In 1861, Italy finally unified, and King Umberto I and Queen Margherita visited Naples in 1889. Legend says that the traveling pair became bored with their steady diet of French cuisine and asked for an assortment of pizzas from the city’s Pizzeria Brandi, founded in 1760. The variety the queen enjoyed the most was called pizza mozzarella, a pie topped with the soft white cheese, red tomatoes, and green basil — much resembling the Italian flag.
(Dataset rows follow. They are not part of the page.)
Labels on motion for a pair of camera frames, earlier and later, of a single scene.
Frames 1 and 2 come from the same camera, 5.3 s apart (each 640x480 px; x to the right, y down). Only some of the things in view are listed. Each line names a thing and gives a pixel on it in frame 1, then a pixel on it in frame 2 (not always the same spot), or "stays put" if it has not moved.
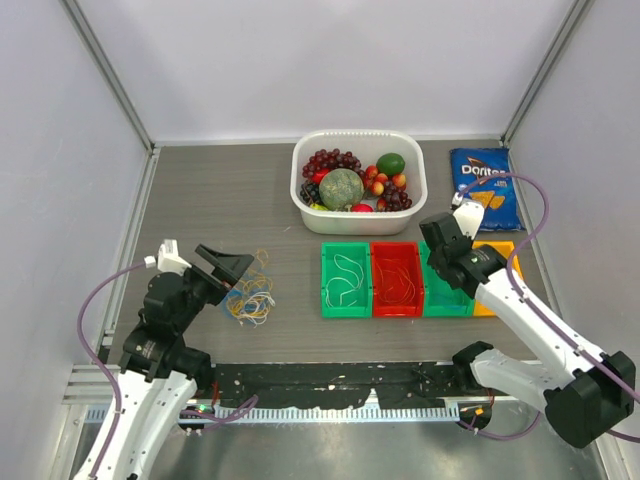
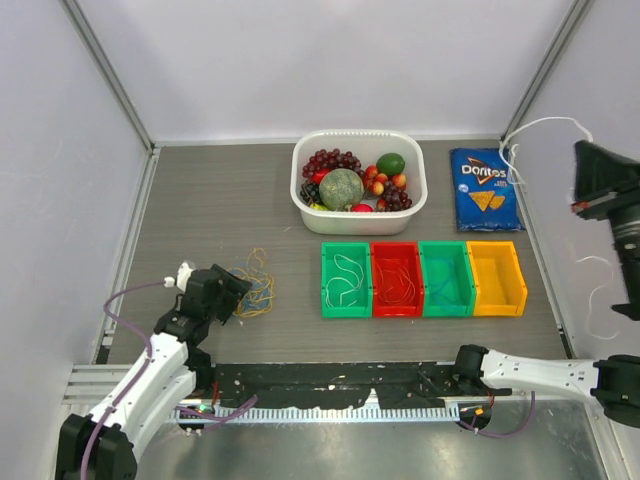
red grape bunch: [333, 160] stays put
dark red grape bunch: [396, 200] stays put
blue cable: [239, 295] -> [439, 291]
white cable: [263, 301] -> [583, 259]
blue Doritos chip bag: [498, 195] stays put
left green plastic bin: [345, 280] stays put
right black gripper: [433, 257] -> [598, 171]
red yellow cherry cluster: [374, 181] stays put
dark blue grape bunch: [310, 193] stays put
Since then, this particular choice of toppings has been dubbed the Margherita pizza.
However, even with the Queen’s love for the dish, pizza would remain little known in Italy beyond Naples’ borders until the 1940s. Across the sea, immigrants to the United States from Naples were replicating their flatbreads in New York and other American cities. They were coming for factory jobs, but accidentally made a culinary statement. Relatively quickly, the flavors and aromas of pizza began to intrigue non-Neapolitans and non-Italians alike.
NATIONAL PIZZA DAY TIMELINE
King Umberto and Queen Margherita of the newly unified Italy visit Naples and the Margherita pizza gets its name.
Immigrants to New York in the 1940s brought along the Neopolitan delight that is pizza.
Pizzeria Uno in Chicago invents the deep dish pizza, sparking the still unsettled debate of whether a casserole can really be a pizza.
The leading chain pizza restaurant was founded in Wichita, Kansas
NATIONAL PIZZA DAY STATS
350 slices
That’s how many slices of pizza are sold in the U.S. every second. Roughly 120 of those slices per second are delivered to the National Today offices.
17% are pizzerias
17% of all restaurants in the U.S. are pizzerias and more than 10% of those are located in New York City.
251.7 million pounds
This is how many pounds of pepperoni are consumed in the U.S. every year. Most of which ends up on a pizza.